Return the data below in full, matching every line exactly.

━━━━━━━━

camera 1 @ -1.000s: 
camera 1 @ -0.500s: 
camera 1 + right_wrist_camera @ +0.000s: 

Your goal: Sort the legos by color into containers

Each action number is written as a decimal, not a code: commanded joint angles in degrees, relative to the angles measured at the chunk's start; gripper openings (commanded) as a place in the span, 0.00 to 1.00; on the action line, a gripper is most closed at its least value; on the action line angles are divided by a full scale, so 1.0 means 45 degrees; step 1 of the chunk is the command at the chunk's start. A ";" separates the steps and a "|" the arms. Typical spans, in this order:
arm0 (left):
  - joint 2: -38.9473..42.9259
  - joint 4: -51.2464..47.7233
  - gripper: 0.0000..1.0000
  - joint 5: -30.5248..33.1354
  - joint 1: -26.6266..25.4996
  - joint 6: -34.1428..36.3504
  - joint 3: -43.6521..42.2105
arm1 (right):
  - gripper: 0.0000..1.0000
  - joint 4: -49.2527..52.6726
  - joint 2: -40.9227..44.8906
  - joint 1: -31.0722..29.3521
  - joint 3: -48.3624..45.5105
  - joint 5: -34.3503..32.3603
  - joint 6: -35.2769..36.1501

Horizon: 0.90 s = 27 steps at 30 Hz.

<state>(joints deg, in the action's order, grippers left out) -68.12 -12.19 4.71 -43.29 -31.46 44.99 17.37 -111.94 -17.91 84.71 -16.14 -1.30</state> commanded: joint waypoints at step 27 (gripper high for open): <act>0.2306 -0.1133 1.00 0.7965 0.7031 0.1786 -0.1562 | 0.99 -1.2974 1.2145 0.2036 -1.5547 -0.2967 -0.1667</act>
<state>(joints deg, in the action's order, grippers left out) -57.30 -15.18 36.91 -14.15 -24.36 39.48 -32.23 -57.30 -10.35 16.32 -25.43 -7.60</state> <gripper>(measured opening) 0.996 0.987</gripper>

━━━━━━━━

Exercise output >>
camera 1 @ -1.000s: 
camera 1 @ -0.500s: 
camera 1 + right_wrist_camera @ +0.000s: 

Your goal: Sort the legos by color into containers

Each action number is written as a decimal, not a code: commanded joint angles in degrees, relative to the angles measured at the chunk's start; gripper openings (commanded) as a place in the span, 0.00 to 1.00; on the action line, a gripper is most closed at its least value; on the action line angles are divided by a full scale, so 1.0 means 45 degrees; step 1 of the chunk is the command at the chunk's start. A ";" separates the steps and a "|" the arms. Typical spans, in this order:
arm0 (left):
  - joint 2: -38.9473..42.9259
  - joint 4: -51.2464..47.7233
  - gripper: 0.0000..1.0000
  - joint 5: -30.5248..33.1354
  - joint 1: -26.6266..25.4996
  - joint 6: -34.1428..36.3504
  - joint 3: -43.6521..42.2105
arm1 (right):
  - gripper: 0.0000..1.0000
  - joint 4: -49.2527..52.6726
  - joint 2: -40.9227..44.8906
  - joint 1: -31.0722..29.3521
  - joint 3: -48.3624..45.5105
  - joint 5: -34.3503..32.3603
  - joint 6: -35.2769..36.1501

Horizon: 0.90 s = 27 steps at 30 Hz.

<state>(joints deg, in the action's order, grippers left out) -68.12 -12.19 4.71 -43.29 -31.46 44.99 17.37 -111.94 -17.91 84.71 -16.14 -1.30</state> commanded: joint waypoints at step 27 (gripper high for open): <act>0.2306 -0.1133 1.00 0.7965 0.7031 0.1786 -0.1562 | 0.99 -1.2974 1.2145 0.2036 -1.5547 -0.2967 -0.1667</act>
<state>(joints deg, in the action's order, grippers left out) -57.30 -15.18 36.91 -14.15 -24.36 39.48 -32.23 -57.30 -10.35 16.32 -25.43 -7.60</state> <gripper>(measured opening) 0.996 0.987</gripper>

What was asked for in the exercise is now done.